Oleh Intan Cahya Puspita Sari, S.H., M.Kn
Seiring dengan perkembangan zaman, minat masyarakat terhadap perbankan syariah semakin meningkat. Hal tersebut bisa dilihat dari semakin banyaknya dana yang disalurkan oleh perbankan syariah kepada masyarakat dengan menggunakan beberapa macam skim yang dimiliki oleh perbankan Syariah, hingga menimbulkan sengketa antara bank dengan nasabahnya. Sengketa atau “dispute” merupkan fenomena sosial yang sering ditemukan dalam kehidupan bermasyarakat. Sengketa dapat menyangkut persoalan keluarga maupun persoalan bisnis yang apabila tidak diselesaikan secara baik dapat berkembang menjadi konflik yang meresahkan. Oleh karena itu, setiap pihak yang terlibat tentu memikirkan cara penyelesaian sengketa (“dispute settlement”) tersebut.
Sengketa di bidang perbankan pada dasarnya sudah lazim dan lumrah terjadi dalam bidang bisnis, hingga menuntut kita untuk mengetahui dan memahami lebih lanjut mengenai upaya penyelesaian sengketa yang kerap terjadi antara bank dengan nasabahnya.
Undang-Undang Nomor 3 Tahun 2006 tentang Perubahan Atas Undang-Undang Nomor 7 Tahun 1989 tentang Peradilan Agama, memberikan perluasan ruang lingkup kewenangan terhadap Pengadilan Agama, yang semula hanya berwenang untuk memeriksa dan memutus perkara dibidang perkawinan, waris, wasiat, hibah, wakaf, zakat, infaq dan shadaqah, kini perkara mengenai ekonomi syariah menjadi kewenangan Pengadilan Agama, yakni perbuatan-perbuatan atau kegiatan usaha yang dilaksanakan menurut prinsip Syariah.
Baca Juga: Menghadapi Potensi Sengketa Warisan
Sebagaimana yang kita ketahui, Bank Syariah merupakan salah satu bagian dari kegiatan ekonomi Syariah yang mengharuskan menerapkan prinsip Syariah dalam menjalankan kegiatan usahanya, dimana prinsip syariah merupakan prinsip hukum Islam dalam kegiatan perbankan berdasarkan fatwa yang dikeluarkan oleh lembaga Dewan Syariah Nasional (DSN) yang memiliki kewenangan dalam penetapan fatwa di bidang syariah.
Seperti diuraikan di atas, meskipun perbankan Syariah dilandasi atas dasar prinsip Syariah, namun tidak menutup kemungkinan terjadi sengketa antara pihak yang mengikatkan diri dengan perjanjian (akad) Syariah. Dalam lalu lintas pembayaran berdasarkan perjanjian yang telah disepakati antara Bank dengan Nasabahnya, perlu diperhatikan terkait adanya klausula penyelesaian sengketa yang terdapat dalam perjanjian.
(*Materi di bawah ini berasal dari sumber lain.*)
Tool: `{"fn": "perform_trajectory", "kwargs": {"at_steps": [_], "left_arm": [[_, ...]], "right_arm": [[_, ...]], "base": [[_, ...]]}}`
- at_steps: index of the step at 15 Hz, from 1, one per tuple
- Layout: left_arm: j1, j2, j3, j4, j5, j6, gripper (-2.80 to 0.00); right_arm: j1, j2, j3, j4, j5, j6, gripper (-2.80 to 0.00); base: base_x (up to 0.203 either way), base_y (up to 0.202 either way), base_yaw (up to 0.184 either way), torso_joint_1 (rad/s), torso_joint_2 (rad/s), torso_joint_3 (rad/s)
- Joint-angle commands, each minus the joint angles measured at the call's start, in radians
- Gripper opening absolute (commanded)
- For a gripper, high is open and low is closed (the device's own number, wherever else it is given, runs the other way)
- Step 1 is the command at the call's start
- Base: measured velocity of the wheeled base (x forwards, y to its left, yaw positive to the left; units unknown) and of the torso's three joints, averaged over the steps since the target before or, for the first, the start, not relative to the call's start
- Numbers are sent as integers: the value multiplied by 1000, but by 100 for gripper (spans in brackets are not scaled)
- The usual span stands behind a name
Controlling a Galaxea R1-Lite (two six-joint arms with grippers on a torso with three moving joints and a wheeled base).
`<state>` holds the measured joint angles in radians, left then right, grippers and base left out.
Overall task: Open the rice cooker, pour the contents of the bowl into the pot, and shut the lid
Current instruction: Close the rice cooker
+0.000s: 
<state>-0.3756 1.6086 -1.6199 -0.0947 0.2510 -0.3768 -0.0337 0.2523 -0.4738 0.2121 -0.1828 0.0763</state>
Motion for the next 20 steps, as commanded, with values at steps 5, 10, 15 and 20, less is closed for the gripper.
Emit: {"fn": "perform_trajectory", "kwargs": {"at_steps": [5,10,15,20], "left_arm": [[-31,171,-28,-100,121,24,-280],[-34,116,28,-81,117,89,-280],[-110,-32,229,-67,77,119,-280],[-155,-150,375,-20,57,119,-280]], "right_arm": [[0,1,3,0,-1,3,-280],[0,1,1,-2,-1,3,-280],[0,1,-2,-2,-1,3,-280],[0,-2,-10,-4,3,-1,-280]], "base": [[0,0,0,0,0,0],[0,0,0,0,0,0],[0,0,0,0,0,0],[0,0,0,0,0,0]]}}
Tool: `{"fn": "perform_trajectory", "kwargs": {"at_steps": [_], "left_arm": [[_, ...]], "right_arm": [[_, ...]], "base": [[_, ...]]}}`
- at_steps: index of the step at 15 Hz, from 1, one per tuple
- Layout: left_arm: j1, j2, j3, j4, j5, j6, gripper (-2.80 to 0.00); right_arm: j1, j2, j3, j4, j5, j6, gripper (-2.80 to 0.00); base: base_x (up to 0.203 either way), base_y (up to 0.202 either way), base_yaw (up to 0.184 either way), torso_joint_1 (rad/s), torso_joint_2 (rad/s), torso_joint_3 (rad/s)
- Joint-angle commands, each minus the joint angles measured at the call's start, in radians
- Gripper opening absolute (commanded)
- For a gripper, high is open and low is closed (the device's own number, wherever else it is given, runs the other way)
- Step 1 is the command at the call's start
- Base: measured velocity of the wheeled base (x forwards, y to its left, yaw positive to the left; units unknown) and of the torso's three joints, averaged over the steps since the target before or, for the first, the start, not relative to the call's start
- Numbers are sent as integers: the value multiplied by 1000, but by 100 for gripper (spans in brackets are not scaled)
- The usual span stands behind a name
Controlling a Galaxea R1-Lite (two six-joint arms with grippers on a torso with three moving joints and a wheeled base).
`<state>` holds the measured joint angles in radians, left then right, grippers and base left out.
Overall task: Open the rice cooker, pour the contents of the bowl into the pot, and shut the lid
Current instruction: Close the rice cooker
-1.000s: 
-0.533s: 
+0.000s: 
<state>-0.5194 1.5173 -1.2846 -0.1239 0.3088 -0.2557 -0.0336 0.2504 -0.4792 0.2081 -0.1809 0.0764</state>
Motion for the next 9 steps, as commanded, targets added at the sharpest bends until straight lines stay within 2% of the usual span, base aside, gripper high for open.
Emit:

Amanat undang-undang memberikan pilihan penyelesaian sengketa dibidang perbankan Syariah yang dapat ditempuh melalui jalur litigasi ataupun non litigasi.
Penyelesaian sengketa Perbankan Syariah secara litigasi menjadi kewenangan absolut Pengadilan dalam lingkungan Peradilan Agama, karena para pihak tidak boleh memperjanjikan lain akibat terikat dengan Undang-Undang yang telah menetapkan adanya kewenangan mutlak bagi suatu badan peradilan untuk menyelesaikan sengketa, namun secara non litigasi para pihak dibebaskan untuk membuat pilihan forum penyelesaian sengketa (settlement dispute option), termasuk menyelesaikan sengketanya diluar pengadilan, seperti melalui Badan Arbitrase Syariah Nasional (Basyarnas) yang putusannya bersifat final dan binding. Penyelesaian sengketa secara non litigasi dapat menjadi solusi dalam penyelesaian sengketa dibidang perbankan Syariah karena terdapat beberapa keunggulan dibandingkan dengan penyelesaian melalui litigasi atau pengadilan, karena penyelesaian sengketanya dapat dilakukan dengan cepat, biaya murah, bersifat confidential, atas dasar prinsip win-win solution, lebih partisipatif, dan mengurangi penumpukan perkara di pengadilan, tanpa mengurangi sifat profesionalisme.